Pour l’avocat de Martinez, la Fédération belge est responsable de son départ : “Ils ont envoyé un signal que quelque chose n’allait pas”

Jesse De Preter est revenu sur le départ de Roberto Martinez après l'échec à la Coupe du monde 2022 des Diables rouges.

Gilles Joinau
 Roberto Martinez est resté positif jusqu’au dernier coup de sifflet de son dernier match.
Roberto Martinez est resté positif jusqu’au dernier coup de sifflet de son dernier match. ©BELGA

79 rencontres, 56 victoires, 13 nuls et 10 défaites. Voilà le bilan de Roberto Martinez a la tête des Diables rouges depuis son intronisation en 2016 après un Euro chaotique. Après un Mondial tout aussi décevant, le Catalan a choisi de rendre son tablier.

Deux visions sont possibles après ce mandant de six ans : le verre à moitié plein ou à moitié vide. Les premiers diront que l’ancien coach d’Everton a fait passer les Diables dans une autre sphère en atteignant le dernier carré d’une compétition en obtenant le meilleur classement de l’histoire du pays. Les seconds expliqueront qu’il n’a absolument rien gagné avec une génération qui en avait l’étoffe, surtout en 2018.

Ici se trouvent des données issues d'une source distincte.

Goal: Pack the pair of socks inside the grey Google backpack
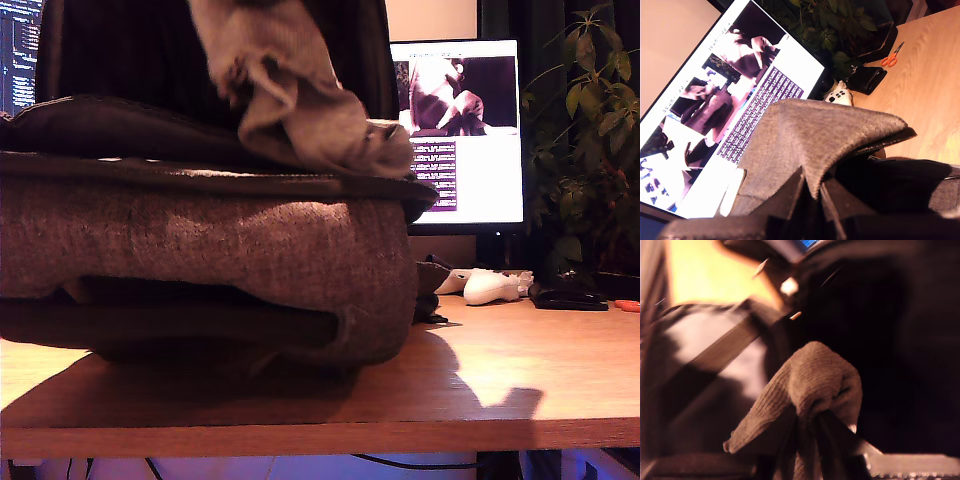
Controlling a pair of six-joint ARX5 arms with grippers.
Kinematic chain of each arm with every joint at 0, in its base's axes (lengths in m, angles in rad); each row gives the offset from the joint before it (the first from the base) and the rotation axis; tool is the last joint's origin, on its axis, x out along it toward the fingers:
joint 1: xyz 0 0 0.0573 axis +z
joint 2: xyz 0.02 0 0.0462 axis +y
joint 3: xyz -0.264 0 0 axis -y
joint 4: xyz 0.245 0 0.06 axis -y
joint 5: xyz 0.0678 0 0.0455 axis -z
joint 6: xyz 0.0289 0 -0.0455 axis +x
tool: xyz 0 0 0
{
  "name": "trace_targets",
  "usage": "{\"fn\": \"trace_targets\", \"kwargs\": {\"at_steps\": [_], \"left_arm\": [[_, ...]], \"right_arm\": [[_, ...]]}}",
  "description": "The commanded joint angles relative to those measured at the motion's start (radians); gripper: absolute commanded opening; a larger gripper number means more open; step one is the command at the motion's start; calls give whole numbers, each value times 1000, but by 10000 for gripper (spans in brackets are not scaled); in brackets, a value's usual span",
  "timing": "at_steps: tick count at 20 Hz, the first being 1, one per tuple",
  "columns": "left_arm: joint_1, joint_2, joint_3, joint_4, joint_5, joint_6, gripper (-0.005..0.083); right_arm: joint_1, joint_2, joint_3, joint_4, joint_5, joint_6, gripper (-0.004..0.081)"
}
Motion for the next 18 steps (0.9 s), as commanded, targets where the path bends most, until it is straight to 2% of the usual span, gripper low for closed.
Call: {"fn": "trace_targets", "kwargs": {"at_steps": [1,5,7,14,18], "left_arm": [[-2,-9,30,34,10,5,-21],[-2,-9,30,31,10,21,-21],[-2,-9,30,31,10,21,-21],[-2,-9,30,31,11,27,-21],[-2,-9,30,31,12,28,-21]], "right_arm": [[-22,7,-18,57,4,-102,-13],[-73,41,-18,151,1,-234,-13],[-88,61,-18,197,-10,-261,-13],[-107,127,-16,382,-63,-496,-13],[-137,155,-16,364,-138,-506,-13]]}}
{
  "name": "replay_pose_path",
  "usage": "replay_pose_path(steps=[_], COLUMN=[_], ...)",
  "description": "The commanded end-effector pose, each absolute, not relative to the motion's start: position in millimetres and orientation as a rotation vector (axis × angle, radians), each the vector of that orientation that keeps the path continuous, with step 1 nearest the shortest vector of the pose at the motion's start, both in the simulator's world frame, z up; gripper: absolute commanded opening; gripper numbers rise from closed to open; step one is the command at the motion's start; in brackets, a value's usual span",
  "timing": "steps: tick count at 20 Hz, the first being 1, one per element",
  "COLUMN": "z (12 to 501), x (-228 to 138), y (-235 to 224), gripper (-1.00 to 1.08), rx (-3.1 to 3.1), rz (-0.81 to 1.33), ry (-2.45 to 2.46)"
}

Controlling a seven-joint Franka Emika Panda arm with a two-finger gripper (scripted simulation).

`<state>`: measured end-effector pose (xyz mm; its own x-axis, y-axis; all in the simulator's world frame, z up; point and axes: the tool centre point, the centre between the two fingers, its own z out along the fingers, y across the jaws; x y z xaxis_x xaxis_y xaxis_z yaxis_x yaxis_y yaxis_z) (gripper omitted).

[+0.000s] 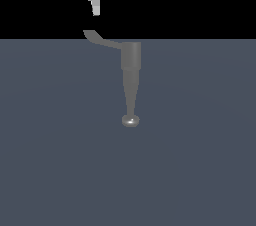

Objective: Turn on the faucet by rotating a designated handle.

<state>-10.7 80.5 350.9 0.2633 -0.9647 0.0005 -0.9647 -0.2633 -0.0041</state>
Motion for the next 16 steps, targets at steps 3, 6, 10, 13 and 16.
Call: replay_pose_path(steps=[3,6,10,13,16], z=[333,323,312,306,302], x=[4,11,18,22,25], y=[86,88,91,92,93], gripper=[-1.0,-1.0,-1.0,-1.0,-1.0], rx=[-2.39,-2.331,-2.269,-2.234,-2.212], rz=[-0.002,-0.001,0.0,0.0,0.0], ry=[2.035,2.103,2.172,2.208,2.23])
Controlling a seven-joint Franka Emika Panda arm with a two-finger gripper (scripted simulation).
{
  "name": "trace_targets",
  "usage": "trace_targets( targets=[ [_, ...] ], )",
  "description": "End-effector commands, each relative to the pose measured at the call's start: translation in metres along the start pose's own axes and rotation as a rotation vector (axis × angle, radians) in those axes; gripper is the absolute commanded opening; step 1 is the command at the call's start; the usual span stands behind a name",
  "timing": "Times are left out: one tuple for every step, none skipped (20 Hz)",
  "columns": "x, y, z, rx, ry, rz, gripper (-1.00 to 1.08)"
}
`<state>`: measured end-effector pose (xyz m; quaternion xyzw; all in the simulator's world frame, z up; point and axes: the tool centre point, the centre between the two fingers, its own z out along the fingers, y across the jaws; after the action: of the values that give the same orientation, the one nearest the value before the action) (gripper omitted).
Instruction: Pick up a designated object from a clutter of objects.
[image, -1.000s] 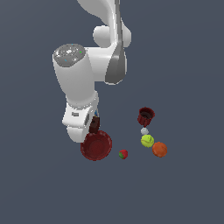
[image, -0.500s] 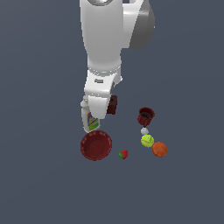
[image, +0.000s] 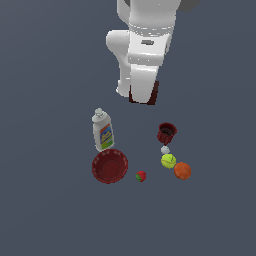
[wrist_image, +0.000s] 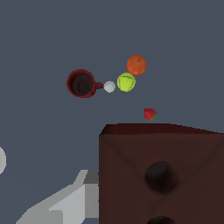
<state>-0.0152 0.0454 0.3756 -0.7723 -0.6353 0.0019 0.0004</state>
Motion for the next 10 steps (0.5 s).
trace_targets(
  targets=[
    [0.011,-0.009,-0.018,-0.001,0.001,0.001,-1.0],
    [0.016,-0.011,-0.023,-0.001,0.001,0.001,-1.0],
    [0.019,-0.014,-0.029,-0.002,0.002,0.001,-1.0],
    [0.022,-0.016,-0.034,-0.002,0.002,0.001,-1.0],
    [0.025,-0.018,-0.038,-0.002,0.002,0.002,-1.0],
    [0.027,-0.02,-0.042,-0.002,0.002,0.002,-1.0],
    [0.029,-0.021,-0.045,-0.002,0.002,0.003,-1.0],
    [0.031,-0.022,-0.048,-0.003,0.002,0.003,-1.0],
    [0.032,-0.023,-0.05,-0.003,0.002,0.003,-1.0],
    [0.033,-0.023,-0.052,-0.003,0.002,0.003,-1.0]
  ],
)
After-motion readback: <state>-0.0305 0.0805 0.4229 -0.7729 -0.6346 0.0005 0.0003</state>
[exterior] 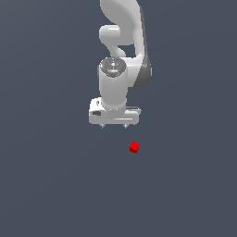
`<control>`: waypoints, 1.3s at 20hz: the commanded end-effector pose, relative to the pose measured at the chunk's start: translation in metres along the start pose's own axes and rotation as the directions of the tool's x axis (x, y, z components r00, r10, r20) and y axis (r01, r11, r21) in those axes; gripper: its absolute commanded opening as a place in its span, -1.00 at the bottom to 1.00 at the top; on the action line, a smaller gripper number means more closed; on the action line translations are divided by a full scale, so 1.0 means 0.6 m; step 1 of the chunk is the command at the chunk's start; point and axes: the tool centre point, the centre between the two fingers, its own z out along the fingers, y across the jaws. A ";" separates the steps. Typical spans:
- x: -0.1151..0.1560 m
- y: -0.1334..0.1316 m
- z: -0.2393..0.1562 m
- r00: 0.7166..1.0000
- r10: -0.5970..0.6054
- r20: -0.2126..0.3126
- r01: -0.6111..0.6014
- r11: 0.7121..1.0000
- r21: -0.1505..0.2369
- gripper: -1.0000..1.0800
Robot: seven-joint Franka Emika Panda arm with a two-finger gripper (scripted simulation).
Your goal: Pick up the red cube and move it to a goal position.
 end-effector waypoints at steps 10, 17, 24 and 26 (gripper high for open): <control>0.001 -0.016 0.020 0.999 0.041 -0.001 -0.041 0.999 0.002 0.92; 0.006 -0.051 0.064 0.991 0.131 -0.004 -0.131 0.991 0.007 0.92; 0.022 -0.105 0.131 0.964 0.267 -0.007 -0.267 0.964 0.014 0.92; 0.028 -0.119 0.151 0.952 0.305 -0.007 -0.305 0.952 0.017 0.92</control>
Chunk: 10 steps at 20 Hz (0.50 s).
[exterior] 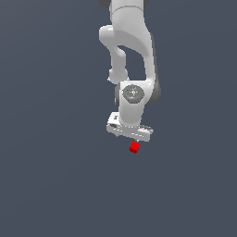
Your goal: Pick up the red cube and move it to a goal position.
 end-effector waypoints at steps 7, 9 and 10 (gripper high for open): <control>0.011 -0.055 0.068 0.990 0.139 -0.005 -0.139 0.990 0.008 0.92; 0.014 -0.063 0.078 0.987 0.160 -0.005 -0.160 0.987 0.009 0.92; 0.015 -0.066 0.082 0.986 0.169 -0.005 -0.169 0.986 0.010 0.92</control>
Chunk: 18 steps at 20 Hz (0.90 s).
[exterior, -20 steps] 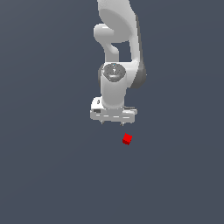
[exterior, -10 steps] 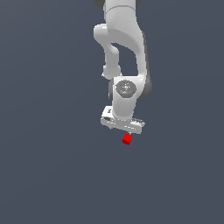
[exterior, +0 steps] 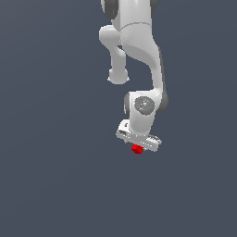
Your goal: Pick up the red cube and move it to a goal position.
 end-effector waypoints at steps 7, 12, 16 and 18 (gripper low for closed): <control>0.003 0.003 0.039 0.998 0.059 0.011 -0.059 0.998 -0.013 0.92; 0.003 0.003 0.039 0.998 0.059 0.011 -0.059 0.998 -0.013 -1.00; 0.003 0.003 0.039 0.998 0.059 0.011 -0.059 0.998 -0.013 -1.00; 0.002 0.000 0.038 0.998 0.057 0.011 -0.057 0.998 -0.012 -1.00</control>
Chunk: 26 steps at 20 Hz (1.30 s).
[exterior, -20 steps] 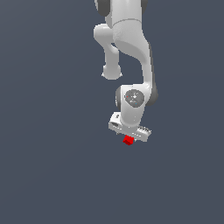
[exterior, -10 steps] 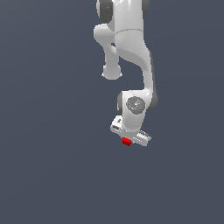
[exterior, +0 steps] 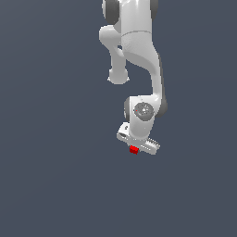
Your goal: Pick up the red cube and move it to a goal position.
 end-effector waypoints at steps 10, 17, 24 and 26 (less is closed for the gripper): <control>-0.002 0.006 -0.046 1.000 0.000 0.000 0.000 1.000 0.000 -1.00; -0.005 0.019 -0.139 1.000 0.001 0.000 -0.001 1.000 0.000 -1.00; -0.008 0.037 -0.275 1.000 0.002 0.000 -0.002 1.000 0.000 -1.00; -0.009 0.042 -0.316 1.000 0.002 0.000 -0.002 1.000 0.000 -1.00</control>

Pour les joueurs, la question ne se pose pas : Martinez a abattu un boulot considérable. Un travail pas apprécié à sa juste valeur par la fédération selon son avocat. En effet, Jesse De Preter s’est exprimé à propos du départ de l’entraîneur. Pour lui, l’URBSFA n’est pas blanche comme neige à propos de cette décision.

”D’abord, la Fédération a annoncé qu’elle voulait le prolonger. Ensuite, elle ne le fait pas. Du coup, vous envoyez alors un signal indiquant que quelque chose ne va pas”, a-t-il expliqué aux micros de Sporza.

De Preter était l’un des rares à savoir que celui qu’il considère comme “l’un de ses rares amis dans le football” allait partir à l’issue de la compétition, qu’importe le résultat. “Pour cette indécision, je blâme la fédération. Pour une prolongation, il faut que la volonté vienne des deux parties. Lorsque la fédération est gérée de cette manière, on obtient des incompréhensions comme celle-la.”

De Preter estime que la Fédération a manqué de respect envers son client. “Roberto est un entraîneur qui se respecte”, a-t-il poursuivi. “Après ces six dernières années, il pensait avoir une relation plus étroite avec les dirigeants. Ensuite, il a pris une décision par vous-même, en toute bonne conscience.”

”Comment renouveler une équipe avec un contrat qui expire ?”

Les détracteurs de Roberto Martinez estiment qu’il n’a pas réussi la transition générationnelle. Pour Jesse De Preter, la situation contractuelle de l’entraîneur l’empêchait de réussir cette mission. “Avec les Diables, il fallait deux choses : des résultats et un renouvellement de l’effectif. Mais comment est-ce possible avec un entraîneur dont le contrat expire ? Si vous souhaitez renouveler l’équipe, vous renouvelez d’abord le contrat de l’entraîneur non ?”

Pour Jesse De Preter, il n’y a qu’un seul grand perdant : le football belge. “Les supporters ne savent pas ce qu’il se passe en coulisse”, assure-t-il. “Certaines personnes sont heureuses avec ce départ. Cela montre surtout un manque de reconnaissance. Roberto était le meilleur entraîneur de l’histoire de la Belgique. Ce départ est une perte énorme pour le football belge.”

Dans cette interview, l’avocat a également confirmé que Martinez quittait son rôle de directeur technique de l’URBSFA. Deux postes sont donc à pourvoir pour redresser la situation de l’équipe nationale. Une mission périlleuse et une course à la signature qui tient toute la Belgique en haleine.